• **Task directions**:
No output is needed beyond the number of lines in the listing that contain the word "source".

• **Given records**:
# # #
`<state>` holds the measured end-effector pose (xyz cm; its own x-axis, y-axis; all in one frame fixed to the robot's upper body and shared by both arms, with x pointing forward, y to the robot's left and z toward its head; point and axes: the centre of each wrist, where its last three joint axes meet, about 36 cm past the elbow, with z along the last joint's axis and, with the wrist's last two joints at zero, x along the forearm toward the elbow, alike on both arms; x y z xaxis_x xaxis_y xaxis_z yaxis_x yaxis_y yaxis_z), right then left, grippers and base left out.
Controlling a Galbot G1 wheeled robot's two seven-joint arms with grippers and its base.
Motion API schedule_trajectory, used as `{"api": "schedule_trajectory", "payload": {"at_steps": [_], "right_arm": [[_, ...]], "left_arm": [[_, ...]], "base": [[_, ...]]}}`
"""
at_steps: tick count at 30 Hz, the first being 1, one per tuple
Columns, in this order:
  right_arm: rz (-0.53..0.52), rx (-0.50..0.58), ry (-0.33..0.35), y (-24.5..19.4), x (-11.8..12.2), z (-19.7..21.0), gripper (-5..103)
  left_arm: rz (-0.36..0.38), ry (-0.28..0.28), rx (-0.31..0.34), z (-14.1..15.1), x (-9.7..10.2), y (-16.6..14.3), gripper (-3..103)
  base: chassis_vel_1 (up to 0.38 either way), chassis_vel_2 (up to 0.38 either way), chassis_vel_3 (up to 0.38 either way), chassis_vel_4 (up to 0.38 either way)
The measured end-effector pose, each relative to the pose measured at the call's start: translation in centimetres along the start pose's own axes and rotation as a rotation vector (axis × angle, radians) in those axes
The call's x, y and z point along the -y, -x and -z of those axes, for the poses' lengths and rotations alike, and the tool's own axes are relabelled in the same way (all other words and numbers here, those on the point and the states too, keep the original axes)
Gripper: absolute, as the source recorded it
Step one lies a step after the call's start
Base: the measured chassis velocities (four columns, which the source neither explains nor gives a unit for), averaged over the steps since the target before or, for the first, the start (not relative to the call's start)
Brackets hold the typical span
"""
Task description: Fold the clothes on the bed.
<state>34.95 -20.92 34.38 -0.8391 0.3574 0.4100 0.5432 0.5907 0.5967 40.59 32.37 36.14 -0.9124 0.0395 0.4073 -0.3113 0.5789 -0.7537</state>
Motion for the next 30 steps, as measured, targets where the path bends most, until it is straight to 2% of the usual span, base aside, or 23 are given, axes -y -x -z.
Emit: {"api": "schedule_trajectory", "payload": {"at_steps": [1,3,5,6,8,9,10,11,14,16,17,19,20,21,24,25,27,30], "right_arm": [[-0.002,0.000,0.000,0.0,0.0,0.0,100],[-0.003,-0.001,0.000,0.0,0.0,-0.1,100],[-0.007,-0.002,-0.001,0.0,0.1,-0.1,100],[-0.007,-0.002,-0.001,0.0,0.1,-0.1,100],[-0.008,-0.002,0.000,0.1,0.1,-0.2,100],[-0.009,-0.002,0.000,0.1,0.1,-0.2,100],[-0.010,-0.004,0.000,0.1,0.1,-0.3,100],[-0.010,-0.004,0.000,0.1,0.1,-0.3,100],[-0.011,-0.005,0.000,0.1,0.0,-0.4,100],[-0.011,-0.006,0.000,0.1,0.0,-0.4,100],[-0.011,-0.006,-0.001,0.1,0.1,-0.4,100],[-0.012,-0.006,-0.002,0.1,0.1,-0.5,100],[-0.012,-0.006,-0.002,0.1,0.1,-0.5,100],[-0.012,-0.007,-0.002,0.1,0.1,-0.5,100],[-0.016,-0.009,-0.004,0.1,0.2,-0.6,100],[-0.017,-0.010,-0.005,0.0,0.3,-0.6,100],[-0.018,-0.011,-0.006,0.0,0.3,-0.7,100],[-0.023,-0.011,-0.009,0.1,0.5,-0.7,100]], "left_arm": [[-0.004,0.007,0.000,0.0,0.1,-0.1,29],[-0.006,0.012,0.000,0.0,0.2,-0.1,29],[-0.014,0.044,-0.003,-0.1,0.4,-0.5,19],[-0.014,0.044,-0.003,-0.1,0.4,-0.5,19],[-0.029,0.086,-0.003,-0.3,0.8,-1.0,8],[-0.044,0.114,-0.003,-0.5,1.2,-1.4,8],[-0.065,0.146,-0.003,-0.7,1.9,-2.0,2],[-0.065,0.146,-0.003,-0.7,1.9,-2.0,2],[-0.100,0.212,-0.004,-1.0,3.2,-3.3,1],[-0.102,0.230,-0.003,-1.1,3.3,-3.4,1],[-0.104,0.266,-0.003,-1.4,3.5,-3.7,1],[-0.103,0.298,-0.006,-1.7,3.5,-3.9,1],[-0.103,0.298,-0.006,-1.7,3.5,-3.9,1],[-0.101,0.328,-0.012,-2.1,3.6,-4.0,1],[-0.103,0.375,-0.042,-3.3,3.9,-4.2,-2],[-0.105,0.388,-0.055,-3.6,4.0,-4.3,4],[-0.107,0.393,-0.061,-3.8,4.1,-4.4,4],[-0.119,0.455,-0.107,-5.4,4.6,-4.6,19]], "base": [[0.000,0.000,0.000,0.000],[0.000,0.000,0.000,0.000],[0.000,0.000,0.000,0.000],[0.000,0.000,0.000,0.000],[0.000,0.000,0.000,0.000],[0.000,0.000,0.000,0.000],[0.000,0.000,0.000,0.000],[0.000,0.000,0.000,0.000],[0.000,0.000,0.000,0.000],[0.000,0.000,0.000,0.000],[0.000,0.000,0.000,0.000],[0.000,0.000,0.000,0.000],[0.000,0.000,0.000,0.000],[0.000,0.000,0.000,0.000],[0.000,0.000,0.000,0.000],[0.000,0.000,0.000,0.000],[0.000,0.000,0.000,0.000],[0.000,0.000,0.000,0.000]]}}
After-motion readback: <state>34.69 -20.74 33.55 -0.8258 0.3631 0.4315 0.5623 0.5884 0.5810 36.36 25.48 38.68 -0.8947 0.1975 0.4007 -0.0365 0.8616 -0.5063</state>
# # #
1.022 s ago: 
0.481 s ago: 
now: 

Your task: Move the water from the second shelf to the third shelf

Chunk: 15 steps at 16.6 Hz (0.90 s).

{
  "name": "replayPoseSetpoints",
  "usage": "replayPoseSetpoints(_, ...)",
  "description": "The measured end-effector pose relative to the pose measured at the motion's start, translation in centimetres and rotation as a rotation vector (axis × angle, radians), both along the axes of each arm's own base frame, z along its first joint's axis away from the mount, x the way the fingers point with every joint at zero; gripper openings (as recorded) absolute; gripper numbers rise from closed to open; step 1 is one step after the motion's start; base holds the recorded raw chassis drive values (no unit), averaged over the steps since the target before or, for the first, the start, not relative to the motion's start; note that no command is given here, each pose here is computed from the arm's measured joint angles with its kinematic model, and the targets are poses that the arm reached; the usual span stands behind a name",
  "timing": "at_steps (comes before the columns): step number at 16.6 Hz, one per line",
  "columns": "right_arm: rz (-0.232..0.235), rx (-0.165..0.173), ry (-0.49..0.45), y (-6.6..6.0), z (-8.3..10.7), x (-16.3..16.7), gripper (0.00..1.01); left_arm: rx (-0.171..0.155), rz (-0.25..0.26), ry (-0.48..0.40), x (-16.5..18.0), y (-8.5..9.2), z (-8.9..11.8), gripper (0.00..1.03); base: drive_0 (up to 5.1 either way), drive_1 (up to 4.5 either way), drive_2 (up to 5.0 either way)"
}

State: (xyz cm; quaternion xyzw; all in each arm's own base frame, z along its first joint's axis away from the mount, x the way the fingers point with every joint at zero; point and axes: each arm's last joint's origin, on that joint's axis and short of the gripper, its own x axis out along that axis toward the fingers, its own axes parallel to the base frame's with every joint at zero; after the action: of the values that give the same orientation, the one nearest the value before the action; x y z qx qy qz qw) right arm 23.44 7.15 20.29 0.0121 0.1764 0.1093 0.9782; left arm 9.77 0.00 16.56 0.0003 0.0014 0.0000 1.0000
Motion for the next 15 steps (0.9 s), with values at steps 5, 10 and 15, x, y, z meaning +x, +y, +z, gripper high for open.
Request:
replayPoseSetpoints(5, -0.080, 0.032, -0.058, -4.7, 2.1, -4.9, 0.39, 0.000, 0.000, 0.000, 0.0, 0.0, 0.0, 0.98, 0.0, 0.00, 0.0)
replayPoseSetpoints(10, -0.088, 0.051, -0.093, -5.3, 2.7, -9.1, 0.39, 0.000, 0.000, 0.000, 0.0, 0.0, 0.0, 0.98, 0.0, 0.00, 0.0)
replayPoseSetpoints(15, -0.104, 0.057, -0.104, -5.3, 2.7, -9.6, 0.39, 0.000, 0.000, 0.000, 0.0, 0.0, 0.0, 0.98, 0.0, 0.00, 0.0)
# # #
• **Answer box**:
2